Sunday, May 1, 2011

The Ease of Indian Air Travel

One underrated aspect of Indian travel is that most airline tickets are refundable. Not entirely refundable, but with a reasonable fee (typically somewhere between Rs. 250 - 1000 per direction), you can get out of a ticket. With the Indian Airlines faction of the Air India pilots striking, this refundable property came in quite handy over the weekend.

I bought tickets for a quick day trip up to Amritsar to hit the two major sites in and around the Punjabi city: the Golden Temple and the Wagah ceremony at the Pakistani border. We were scheduled on JetLite (the discount version of Jet Airways) for the trip there and Air India for the return. Originally, I had decided on the Air India flight because it was just under Rs. 1500 (like $35 per ticket), and it's just fun to say you can buy a one-way ticket for $35 so I jumped at the opportunity. Unfortunately, on Wednesday came the strike.

In light of the strike, which hit random flights, the group I was buying tickets for (which consisted of the wife, my Indian boss, and my American boss, also known as three people I should probably try to keep happy) decided to error on the side of "let's make sure we get back to Delhi on Saturday night". Thankfully, for around $20 per person, we were able to make the switch and get onto a Kingfisher flight back an hour earlier. The most surprising thing was that Kingfisher had done the right thing and elected not to gouge potential customers. Even buying the ticket the day before the flight, the price remained constant (about Rs. 4000) to the one I had ignored ten days previously in favor of Air India.

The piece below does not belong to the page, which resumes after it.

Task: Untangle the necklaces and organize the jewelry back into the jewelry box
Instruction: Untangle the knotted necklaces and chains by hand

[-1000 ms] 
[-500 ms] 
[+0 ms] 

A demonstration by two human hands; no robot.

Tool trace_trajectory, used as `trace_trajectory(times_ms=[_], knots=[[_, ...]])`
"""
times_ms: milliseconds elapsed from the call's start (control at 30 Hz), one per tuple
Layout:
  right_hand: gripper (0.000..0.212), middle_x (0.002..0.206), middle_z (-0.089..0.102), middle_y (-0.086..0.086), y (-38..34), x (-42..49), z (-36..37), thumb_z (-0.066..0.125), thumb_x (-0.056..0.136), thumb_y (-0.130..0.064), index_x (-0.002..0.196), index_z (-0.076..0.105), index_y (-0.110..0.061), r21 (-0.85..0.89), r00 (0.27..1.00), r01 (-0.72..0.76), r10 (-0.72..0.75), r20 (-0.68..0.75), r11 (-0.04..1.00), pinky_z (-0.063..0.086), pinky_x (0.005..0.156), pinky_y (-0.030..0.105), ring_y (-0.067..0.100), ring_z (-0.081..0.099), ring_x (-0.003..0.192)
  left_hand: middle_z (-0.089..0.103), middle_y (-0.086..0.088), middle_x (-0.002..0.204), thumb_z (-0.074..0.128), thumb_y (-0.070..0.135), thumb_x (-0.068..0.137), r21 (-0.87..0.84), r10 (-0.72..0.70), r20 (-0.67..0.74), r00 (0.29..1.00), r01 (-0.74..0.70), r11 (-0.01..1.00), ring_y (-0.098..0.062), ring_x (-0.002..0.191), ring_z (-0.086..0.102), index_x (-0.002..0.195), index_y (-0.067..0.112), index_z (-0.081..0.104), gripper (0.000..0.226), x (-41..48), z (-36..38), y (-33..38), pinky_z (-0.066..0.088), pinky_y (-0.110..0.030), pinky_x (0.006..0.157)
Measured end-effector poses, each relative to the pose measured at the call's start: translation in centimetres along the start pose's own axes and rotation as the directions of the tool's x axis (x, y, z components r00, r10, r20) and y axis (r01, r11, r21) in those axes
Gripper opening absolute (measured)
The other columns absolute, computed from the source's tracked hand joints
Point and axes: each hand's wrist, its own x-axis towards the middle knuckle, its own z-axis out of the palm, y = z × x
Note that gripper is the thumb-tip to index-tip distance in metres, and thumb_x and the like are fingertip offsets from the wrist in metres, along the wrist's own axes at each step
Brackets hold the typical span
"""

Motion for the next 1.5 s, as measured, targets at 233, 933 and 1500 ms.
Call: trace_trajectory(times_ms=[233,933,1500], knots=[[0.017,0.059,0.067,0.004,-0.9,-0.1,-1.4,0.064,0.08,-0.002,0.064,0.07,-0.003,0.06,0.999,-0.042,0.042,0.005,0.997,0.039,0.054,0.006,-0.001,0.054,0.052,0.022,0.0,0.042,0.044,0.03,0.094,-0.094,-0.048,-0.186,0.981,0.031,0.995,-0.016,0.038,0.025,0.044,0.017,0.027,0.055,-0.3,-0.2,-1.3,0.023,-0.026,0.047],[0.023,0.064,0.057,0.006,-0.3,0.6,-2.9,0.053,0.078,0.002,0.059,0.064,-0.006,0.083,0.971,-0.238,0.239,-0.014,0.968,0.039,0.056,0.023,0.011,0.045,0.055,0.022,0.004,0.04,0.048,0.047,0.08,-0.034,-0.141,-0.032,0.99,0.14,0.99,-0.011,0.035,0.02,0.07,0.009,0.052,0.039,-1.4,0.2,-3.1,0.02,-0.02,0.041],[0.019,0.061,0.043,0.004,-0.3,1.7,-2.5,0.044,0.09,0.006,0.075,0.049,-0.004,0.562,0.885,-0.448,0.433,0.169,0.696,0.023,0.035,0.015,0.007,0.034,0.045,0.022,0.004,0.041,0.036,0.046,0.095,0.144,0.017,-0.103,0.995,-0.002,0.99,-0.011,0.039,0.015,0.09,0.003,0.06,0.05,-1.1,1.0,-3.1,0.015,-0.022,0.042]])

The airport seemed busier than usual. The non-Air India counters were full so it took more time than usual, but it was faster than it could have been since my Indian boss somehow talked his way to a shorter line and we jumped over after were quickly checked in and through security. Our JetLite flight was ultimately delayed about 90 minutes, which was annoying but wasn't the end of the world. The dude I ultimately sat next to on the plane was headed back home to Amritsar for the first time in two years after working as a laborer in Australia. He had arrived in Delhi from Australia last night, had his Air India flight canceled, and was still in good spirits after spending the night in the airport and a fresh delay from a new airline.

Even with all these challenges, I've got to admit, the entire air travel process in India is easier and more customer friendly than that of the United States; that is, as long as you're fine with getting frisked, an act which is performed on 100% of air travelers in India.